*** Task material Section Begins ***

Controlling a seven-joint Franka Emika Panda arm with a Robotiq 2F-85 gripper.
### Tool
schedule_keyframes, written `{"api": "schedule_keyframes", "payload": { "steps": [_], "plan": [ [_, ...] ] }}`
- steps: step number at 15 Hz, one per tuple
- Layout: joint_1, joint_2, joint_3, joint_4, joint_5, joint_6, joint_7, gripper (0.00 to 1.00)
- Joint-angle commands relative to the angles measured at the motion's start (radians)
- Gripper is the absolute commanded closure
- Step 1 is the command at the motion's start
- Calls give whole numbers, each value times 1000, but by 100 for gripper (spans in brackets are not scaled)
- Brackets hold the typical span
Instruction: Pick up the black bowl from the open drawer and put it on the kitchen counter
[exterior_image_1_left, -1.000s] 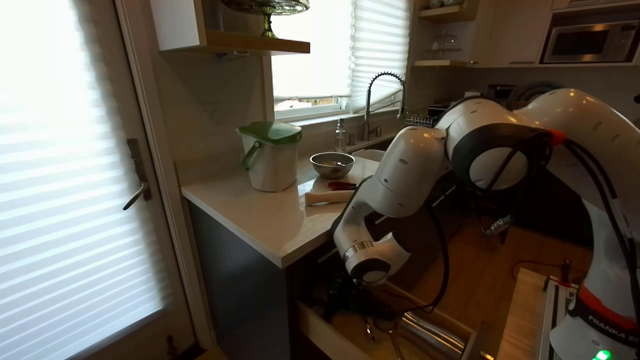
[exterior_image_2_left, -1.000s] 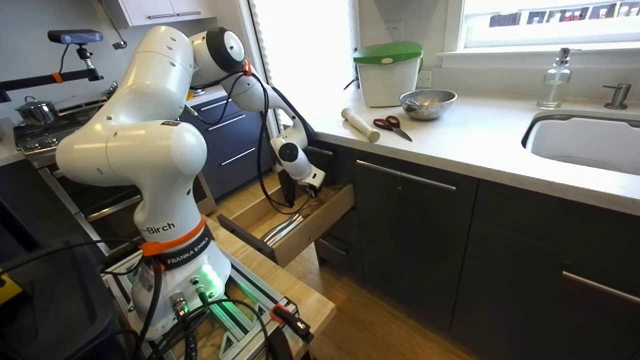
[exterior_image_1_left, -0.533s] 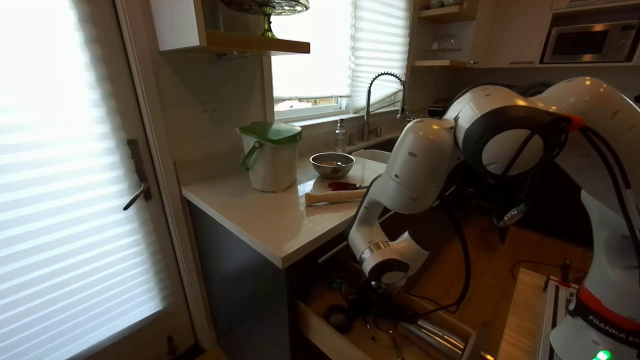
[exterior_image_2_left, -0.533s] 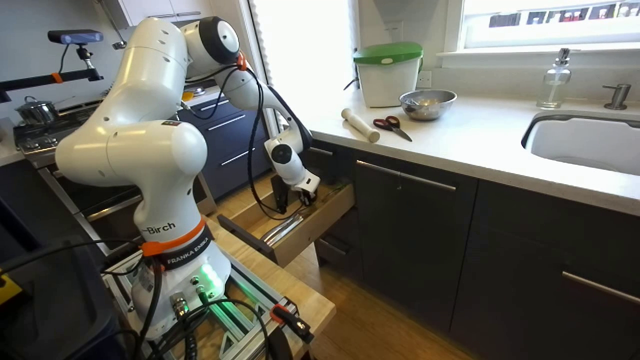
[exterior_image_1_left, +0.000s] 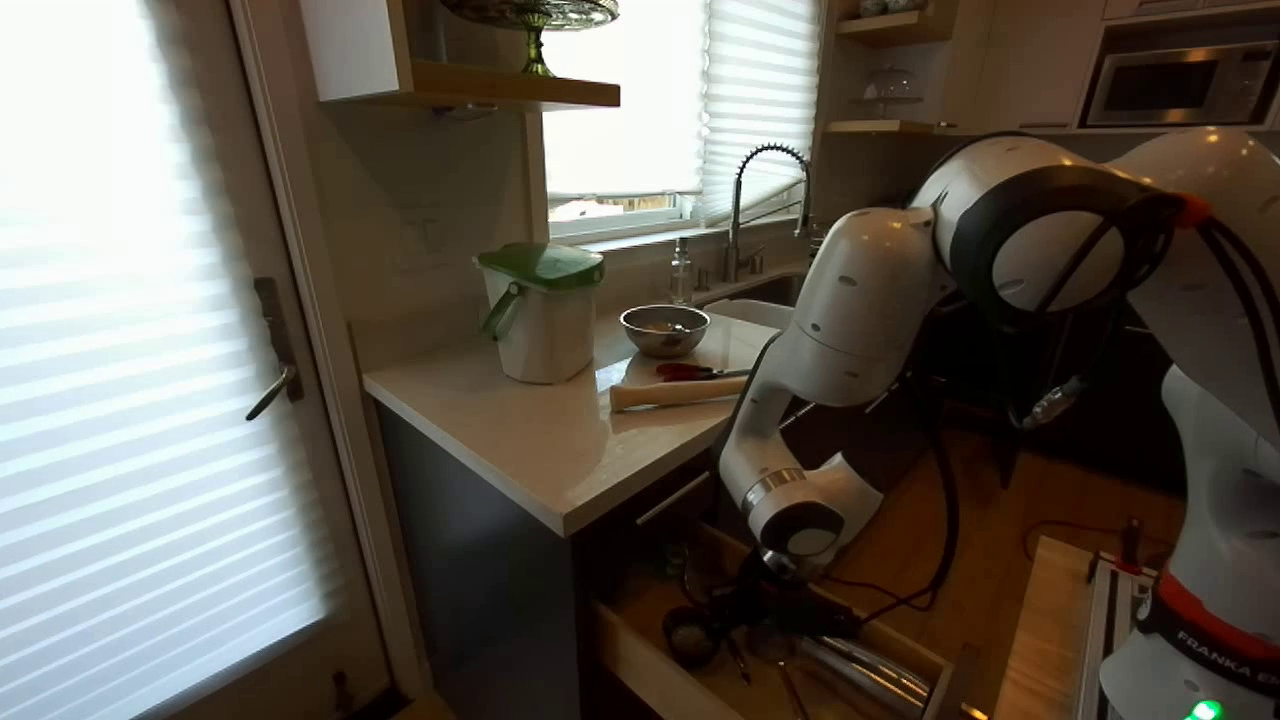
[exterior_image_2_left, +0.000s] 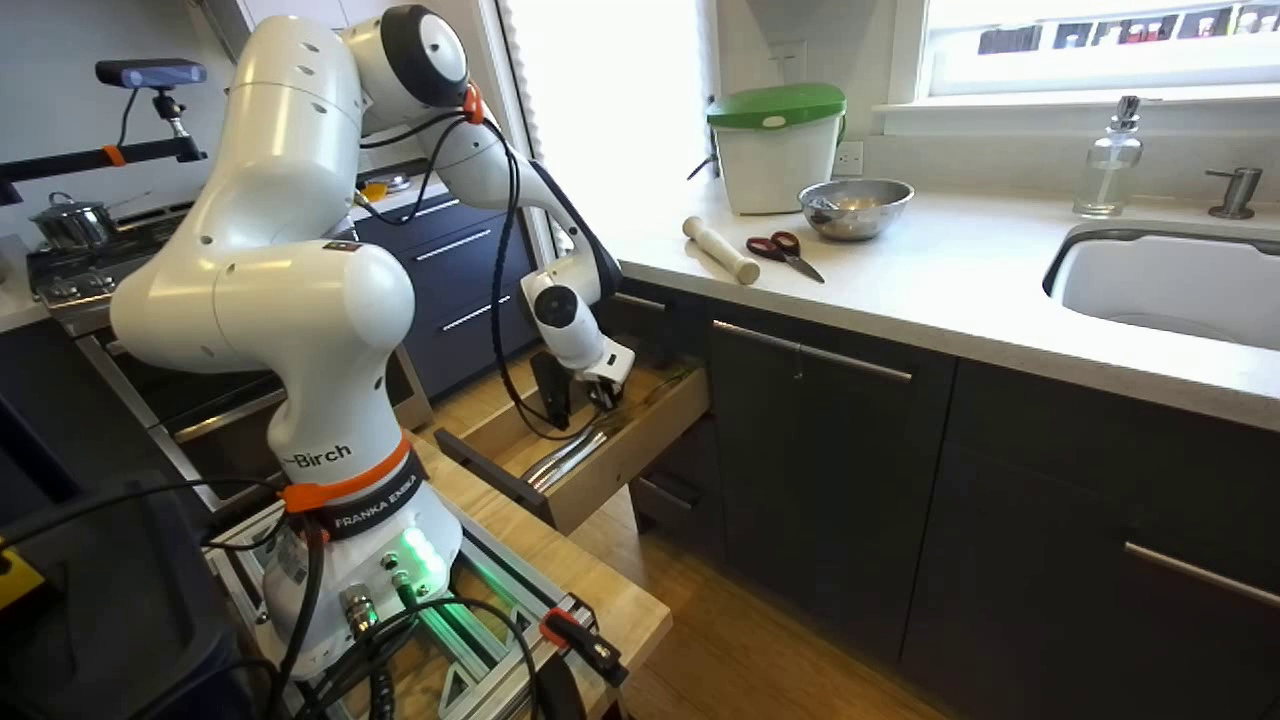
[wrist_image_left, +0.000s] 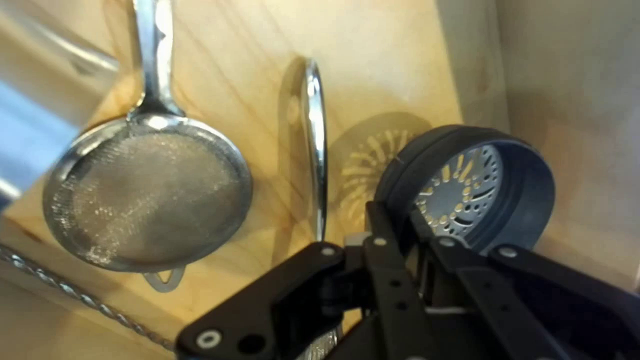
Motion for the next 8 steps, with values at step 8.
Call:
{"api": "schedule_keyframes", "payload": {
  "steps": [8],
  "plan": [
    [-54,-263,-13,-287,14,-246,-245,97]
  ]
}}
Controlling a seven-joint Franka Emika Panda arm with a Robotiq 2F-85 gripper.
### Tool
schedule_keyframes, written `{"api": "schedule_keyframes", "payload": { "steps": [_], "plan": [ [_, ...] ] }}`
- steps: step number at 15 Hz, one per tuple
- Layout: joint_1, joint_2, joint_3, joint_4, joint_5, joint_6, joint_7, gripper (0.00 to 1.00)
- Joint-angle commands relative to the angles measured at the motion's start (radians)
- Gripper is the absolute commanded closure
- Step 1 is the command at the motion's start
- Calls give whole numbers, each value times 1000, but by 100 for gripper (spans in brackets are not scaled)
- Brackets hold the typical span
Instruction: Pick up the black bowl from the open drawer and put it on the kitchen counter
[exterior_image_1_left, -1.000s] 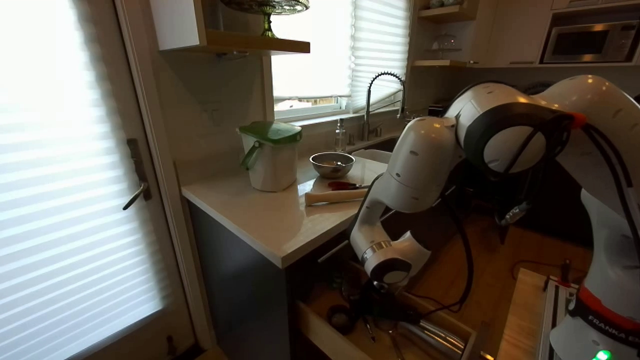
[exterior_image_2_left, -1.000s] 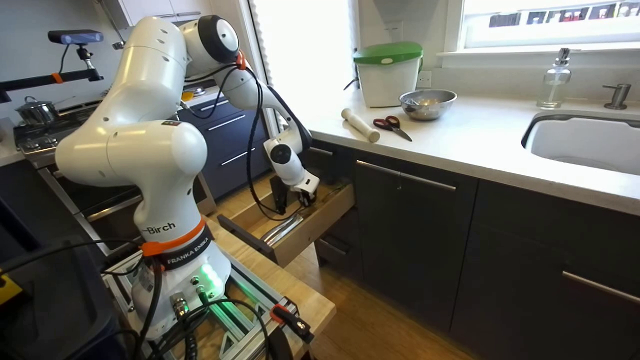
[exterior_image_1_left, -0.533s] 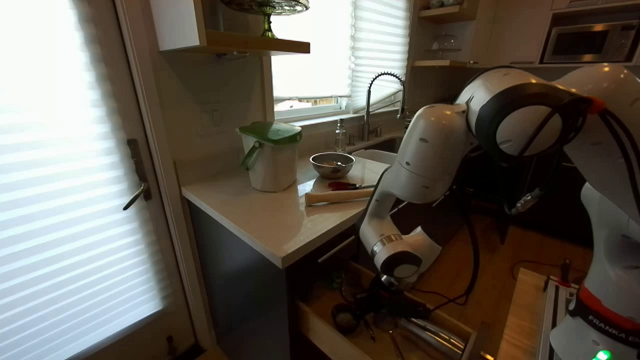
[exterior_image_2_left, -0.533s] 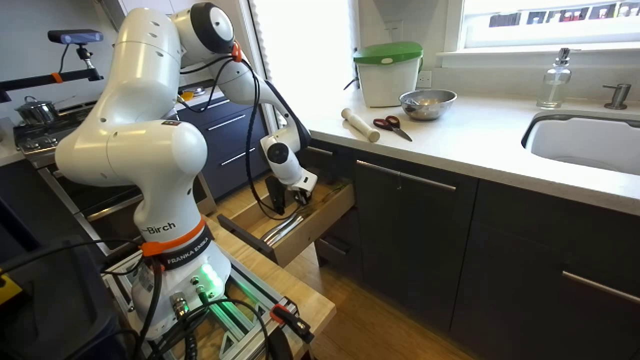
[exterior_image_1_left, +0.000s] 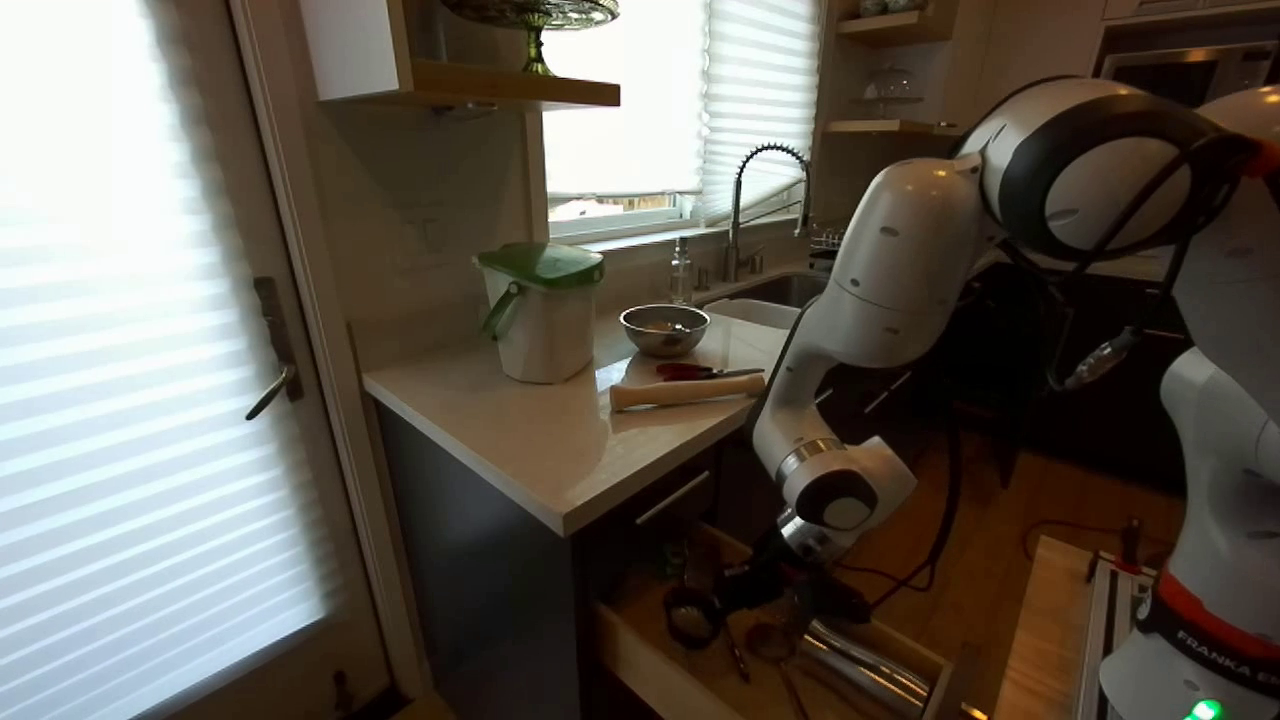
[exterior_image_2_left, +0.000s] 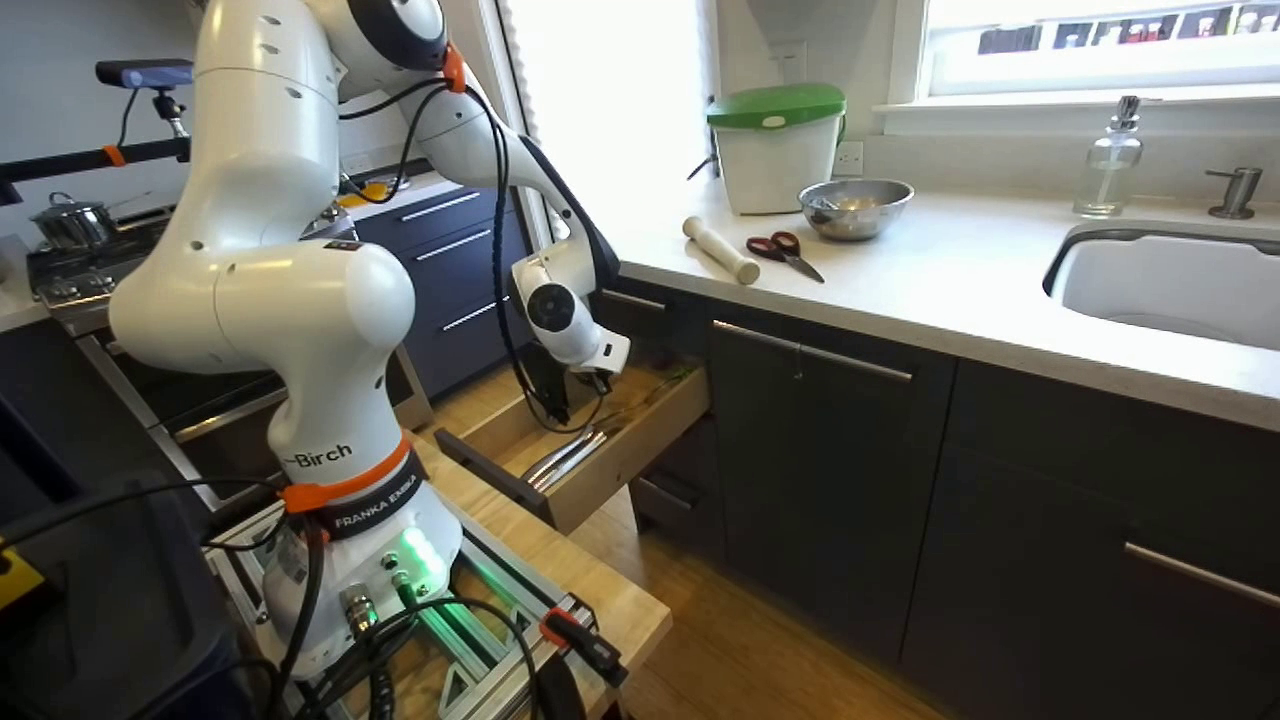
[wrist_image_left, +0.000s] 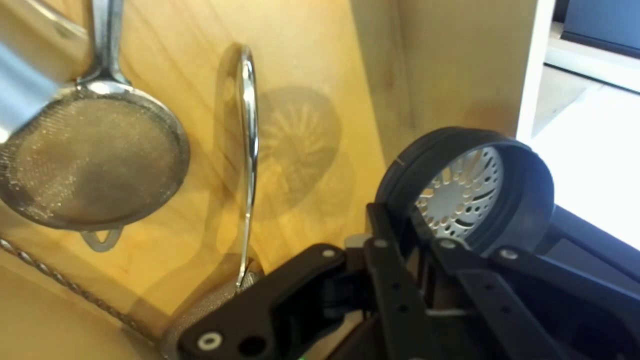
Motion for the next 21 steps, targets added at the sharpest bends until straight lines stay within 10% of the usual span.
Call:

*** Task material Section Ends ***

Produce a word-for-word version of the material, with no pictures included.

Controlling a seven-joint Franka Emika Panda arm with a Robotiq 2F-85 gripper.
### Tool
schedule_keyframes, written `{"api": "schedule_keyframes", "payload": { "steps": [_], "plan": [ [_, ...] ] }}`
- steps: step number at 15 Hz, one per tuple
- Layout: joint_1, joint_2, joint_3, joint_4, joint_5, joint_6, joint_7, gripper (0.00 to 1.00)
- Joint-angle commands relative to the angles measured at the motion's start (radians)
- Gripper is the absolute commanded closure
- Step 1 is the command at the motion's start
- Calls give whole numbers, each value times 1000, but by 100 for gripper (spans in brackets are not scaled)
- Brackets hold the typical span
Instruction: Pick up the black bowl from the open drawer and put it on the kitchen counter
[exterior_image_1_left, -1.000s] 
[exterior_image_2_left, -1.000s] 
[exterior_image_1_left, -0.533s] 
[exterior_image_2_left, -0.533s] 
[exterior_image_1_left, +0.000s] 
[exterior_image_2_left, +0.000s] 
[wrist_image_left, +0.000s] 
Motion for the next 8 steps, with values at step 8.
Call:
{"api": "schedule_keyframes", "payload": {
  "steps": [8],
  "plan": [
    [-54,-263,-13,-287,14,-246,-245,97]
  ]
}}
Controlling a seven-joint Franka Emika Panda arm with a Robotiq 2F-85 gripper.
### Tool
schedule_keyframes, written `{"api": "schedule_keyframes", "payload": { "steps": [_], "plan": [ [_, ...] ] }}`
- steps: step number at 15 Hz, one per tuple
- Layout: joint_1, joint_2, joint_3, joint_4, joint_5, joint_6, joint_7, gripper (0.00 to 1.00)
- Joint-angle commands relative to the angles measured at the motion's start (radians)
- Gripper is the absolute commanded closure
- Step 1 is the command at the motion's start
- Calls give whole numbers, each value times 1000, but by 100 for gripper (spans in brackets are not scaled)
- Brackets hold the typical span
Instruction: Pick up the black bowl from the open drawer and put it on the kitchen counter
[exterior_image_1_left, -1.000s] 
[exterior_image_2_left, -1.000s] 
[exterior_image_1_left, -0.533s] 
[exterior_image_2_left, -0.533s] 
[exterior_image_1_left, +0.000s] 
[exterior_image_2_left, +0.000s] 
[wrist_image_left, +0.000s] 
Motion for the next 21 steps, targets added at the sharpest bends until straight lines stay within 10% of the usual span.
Call:

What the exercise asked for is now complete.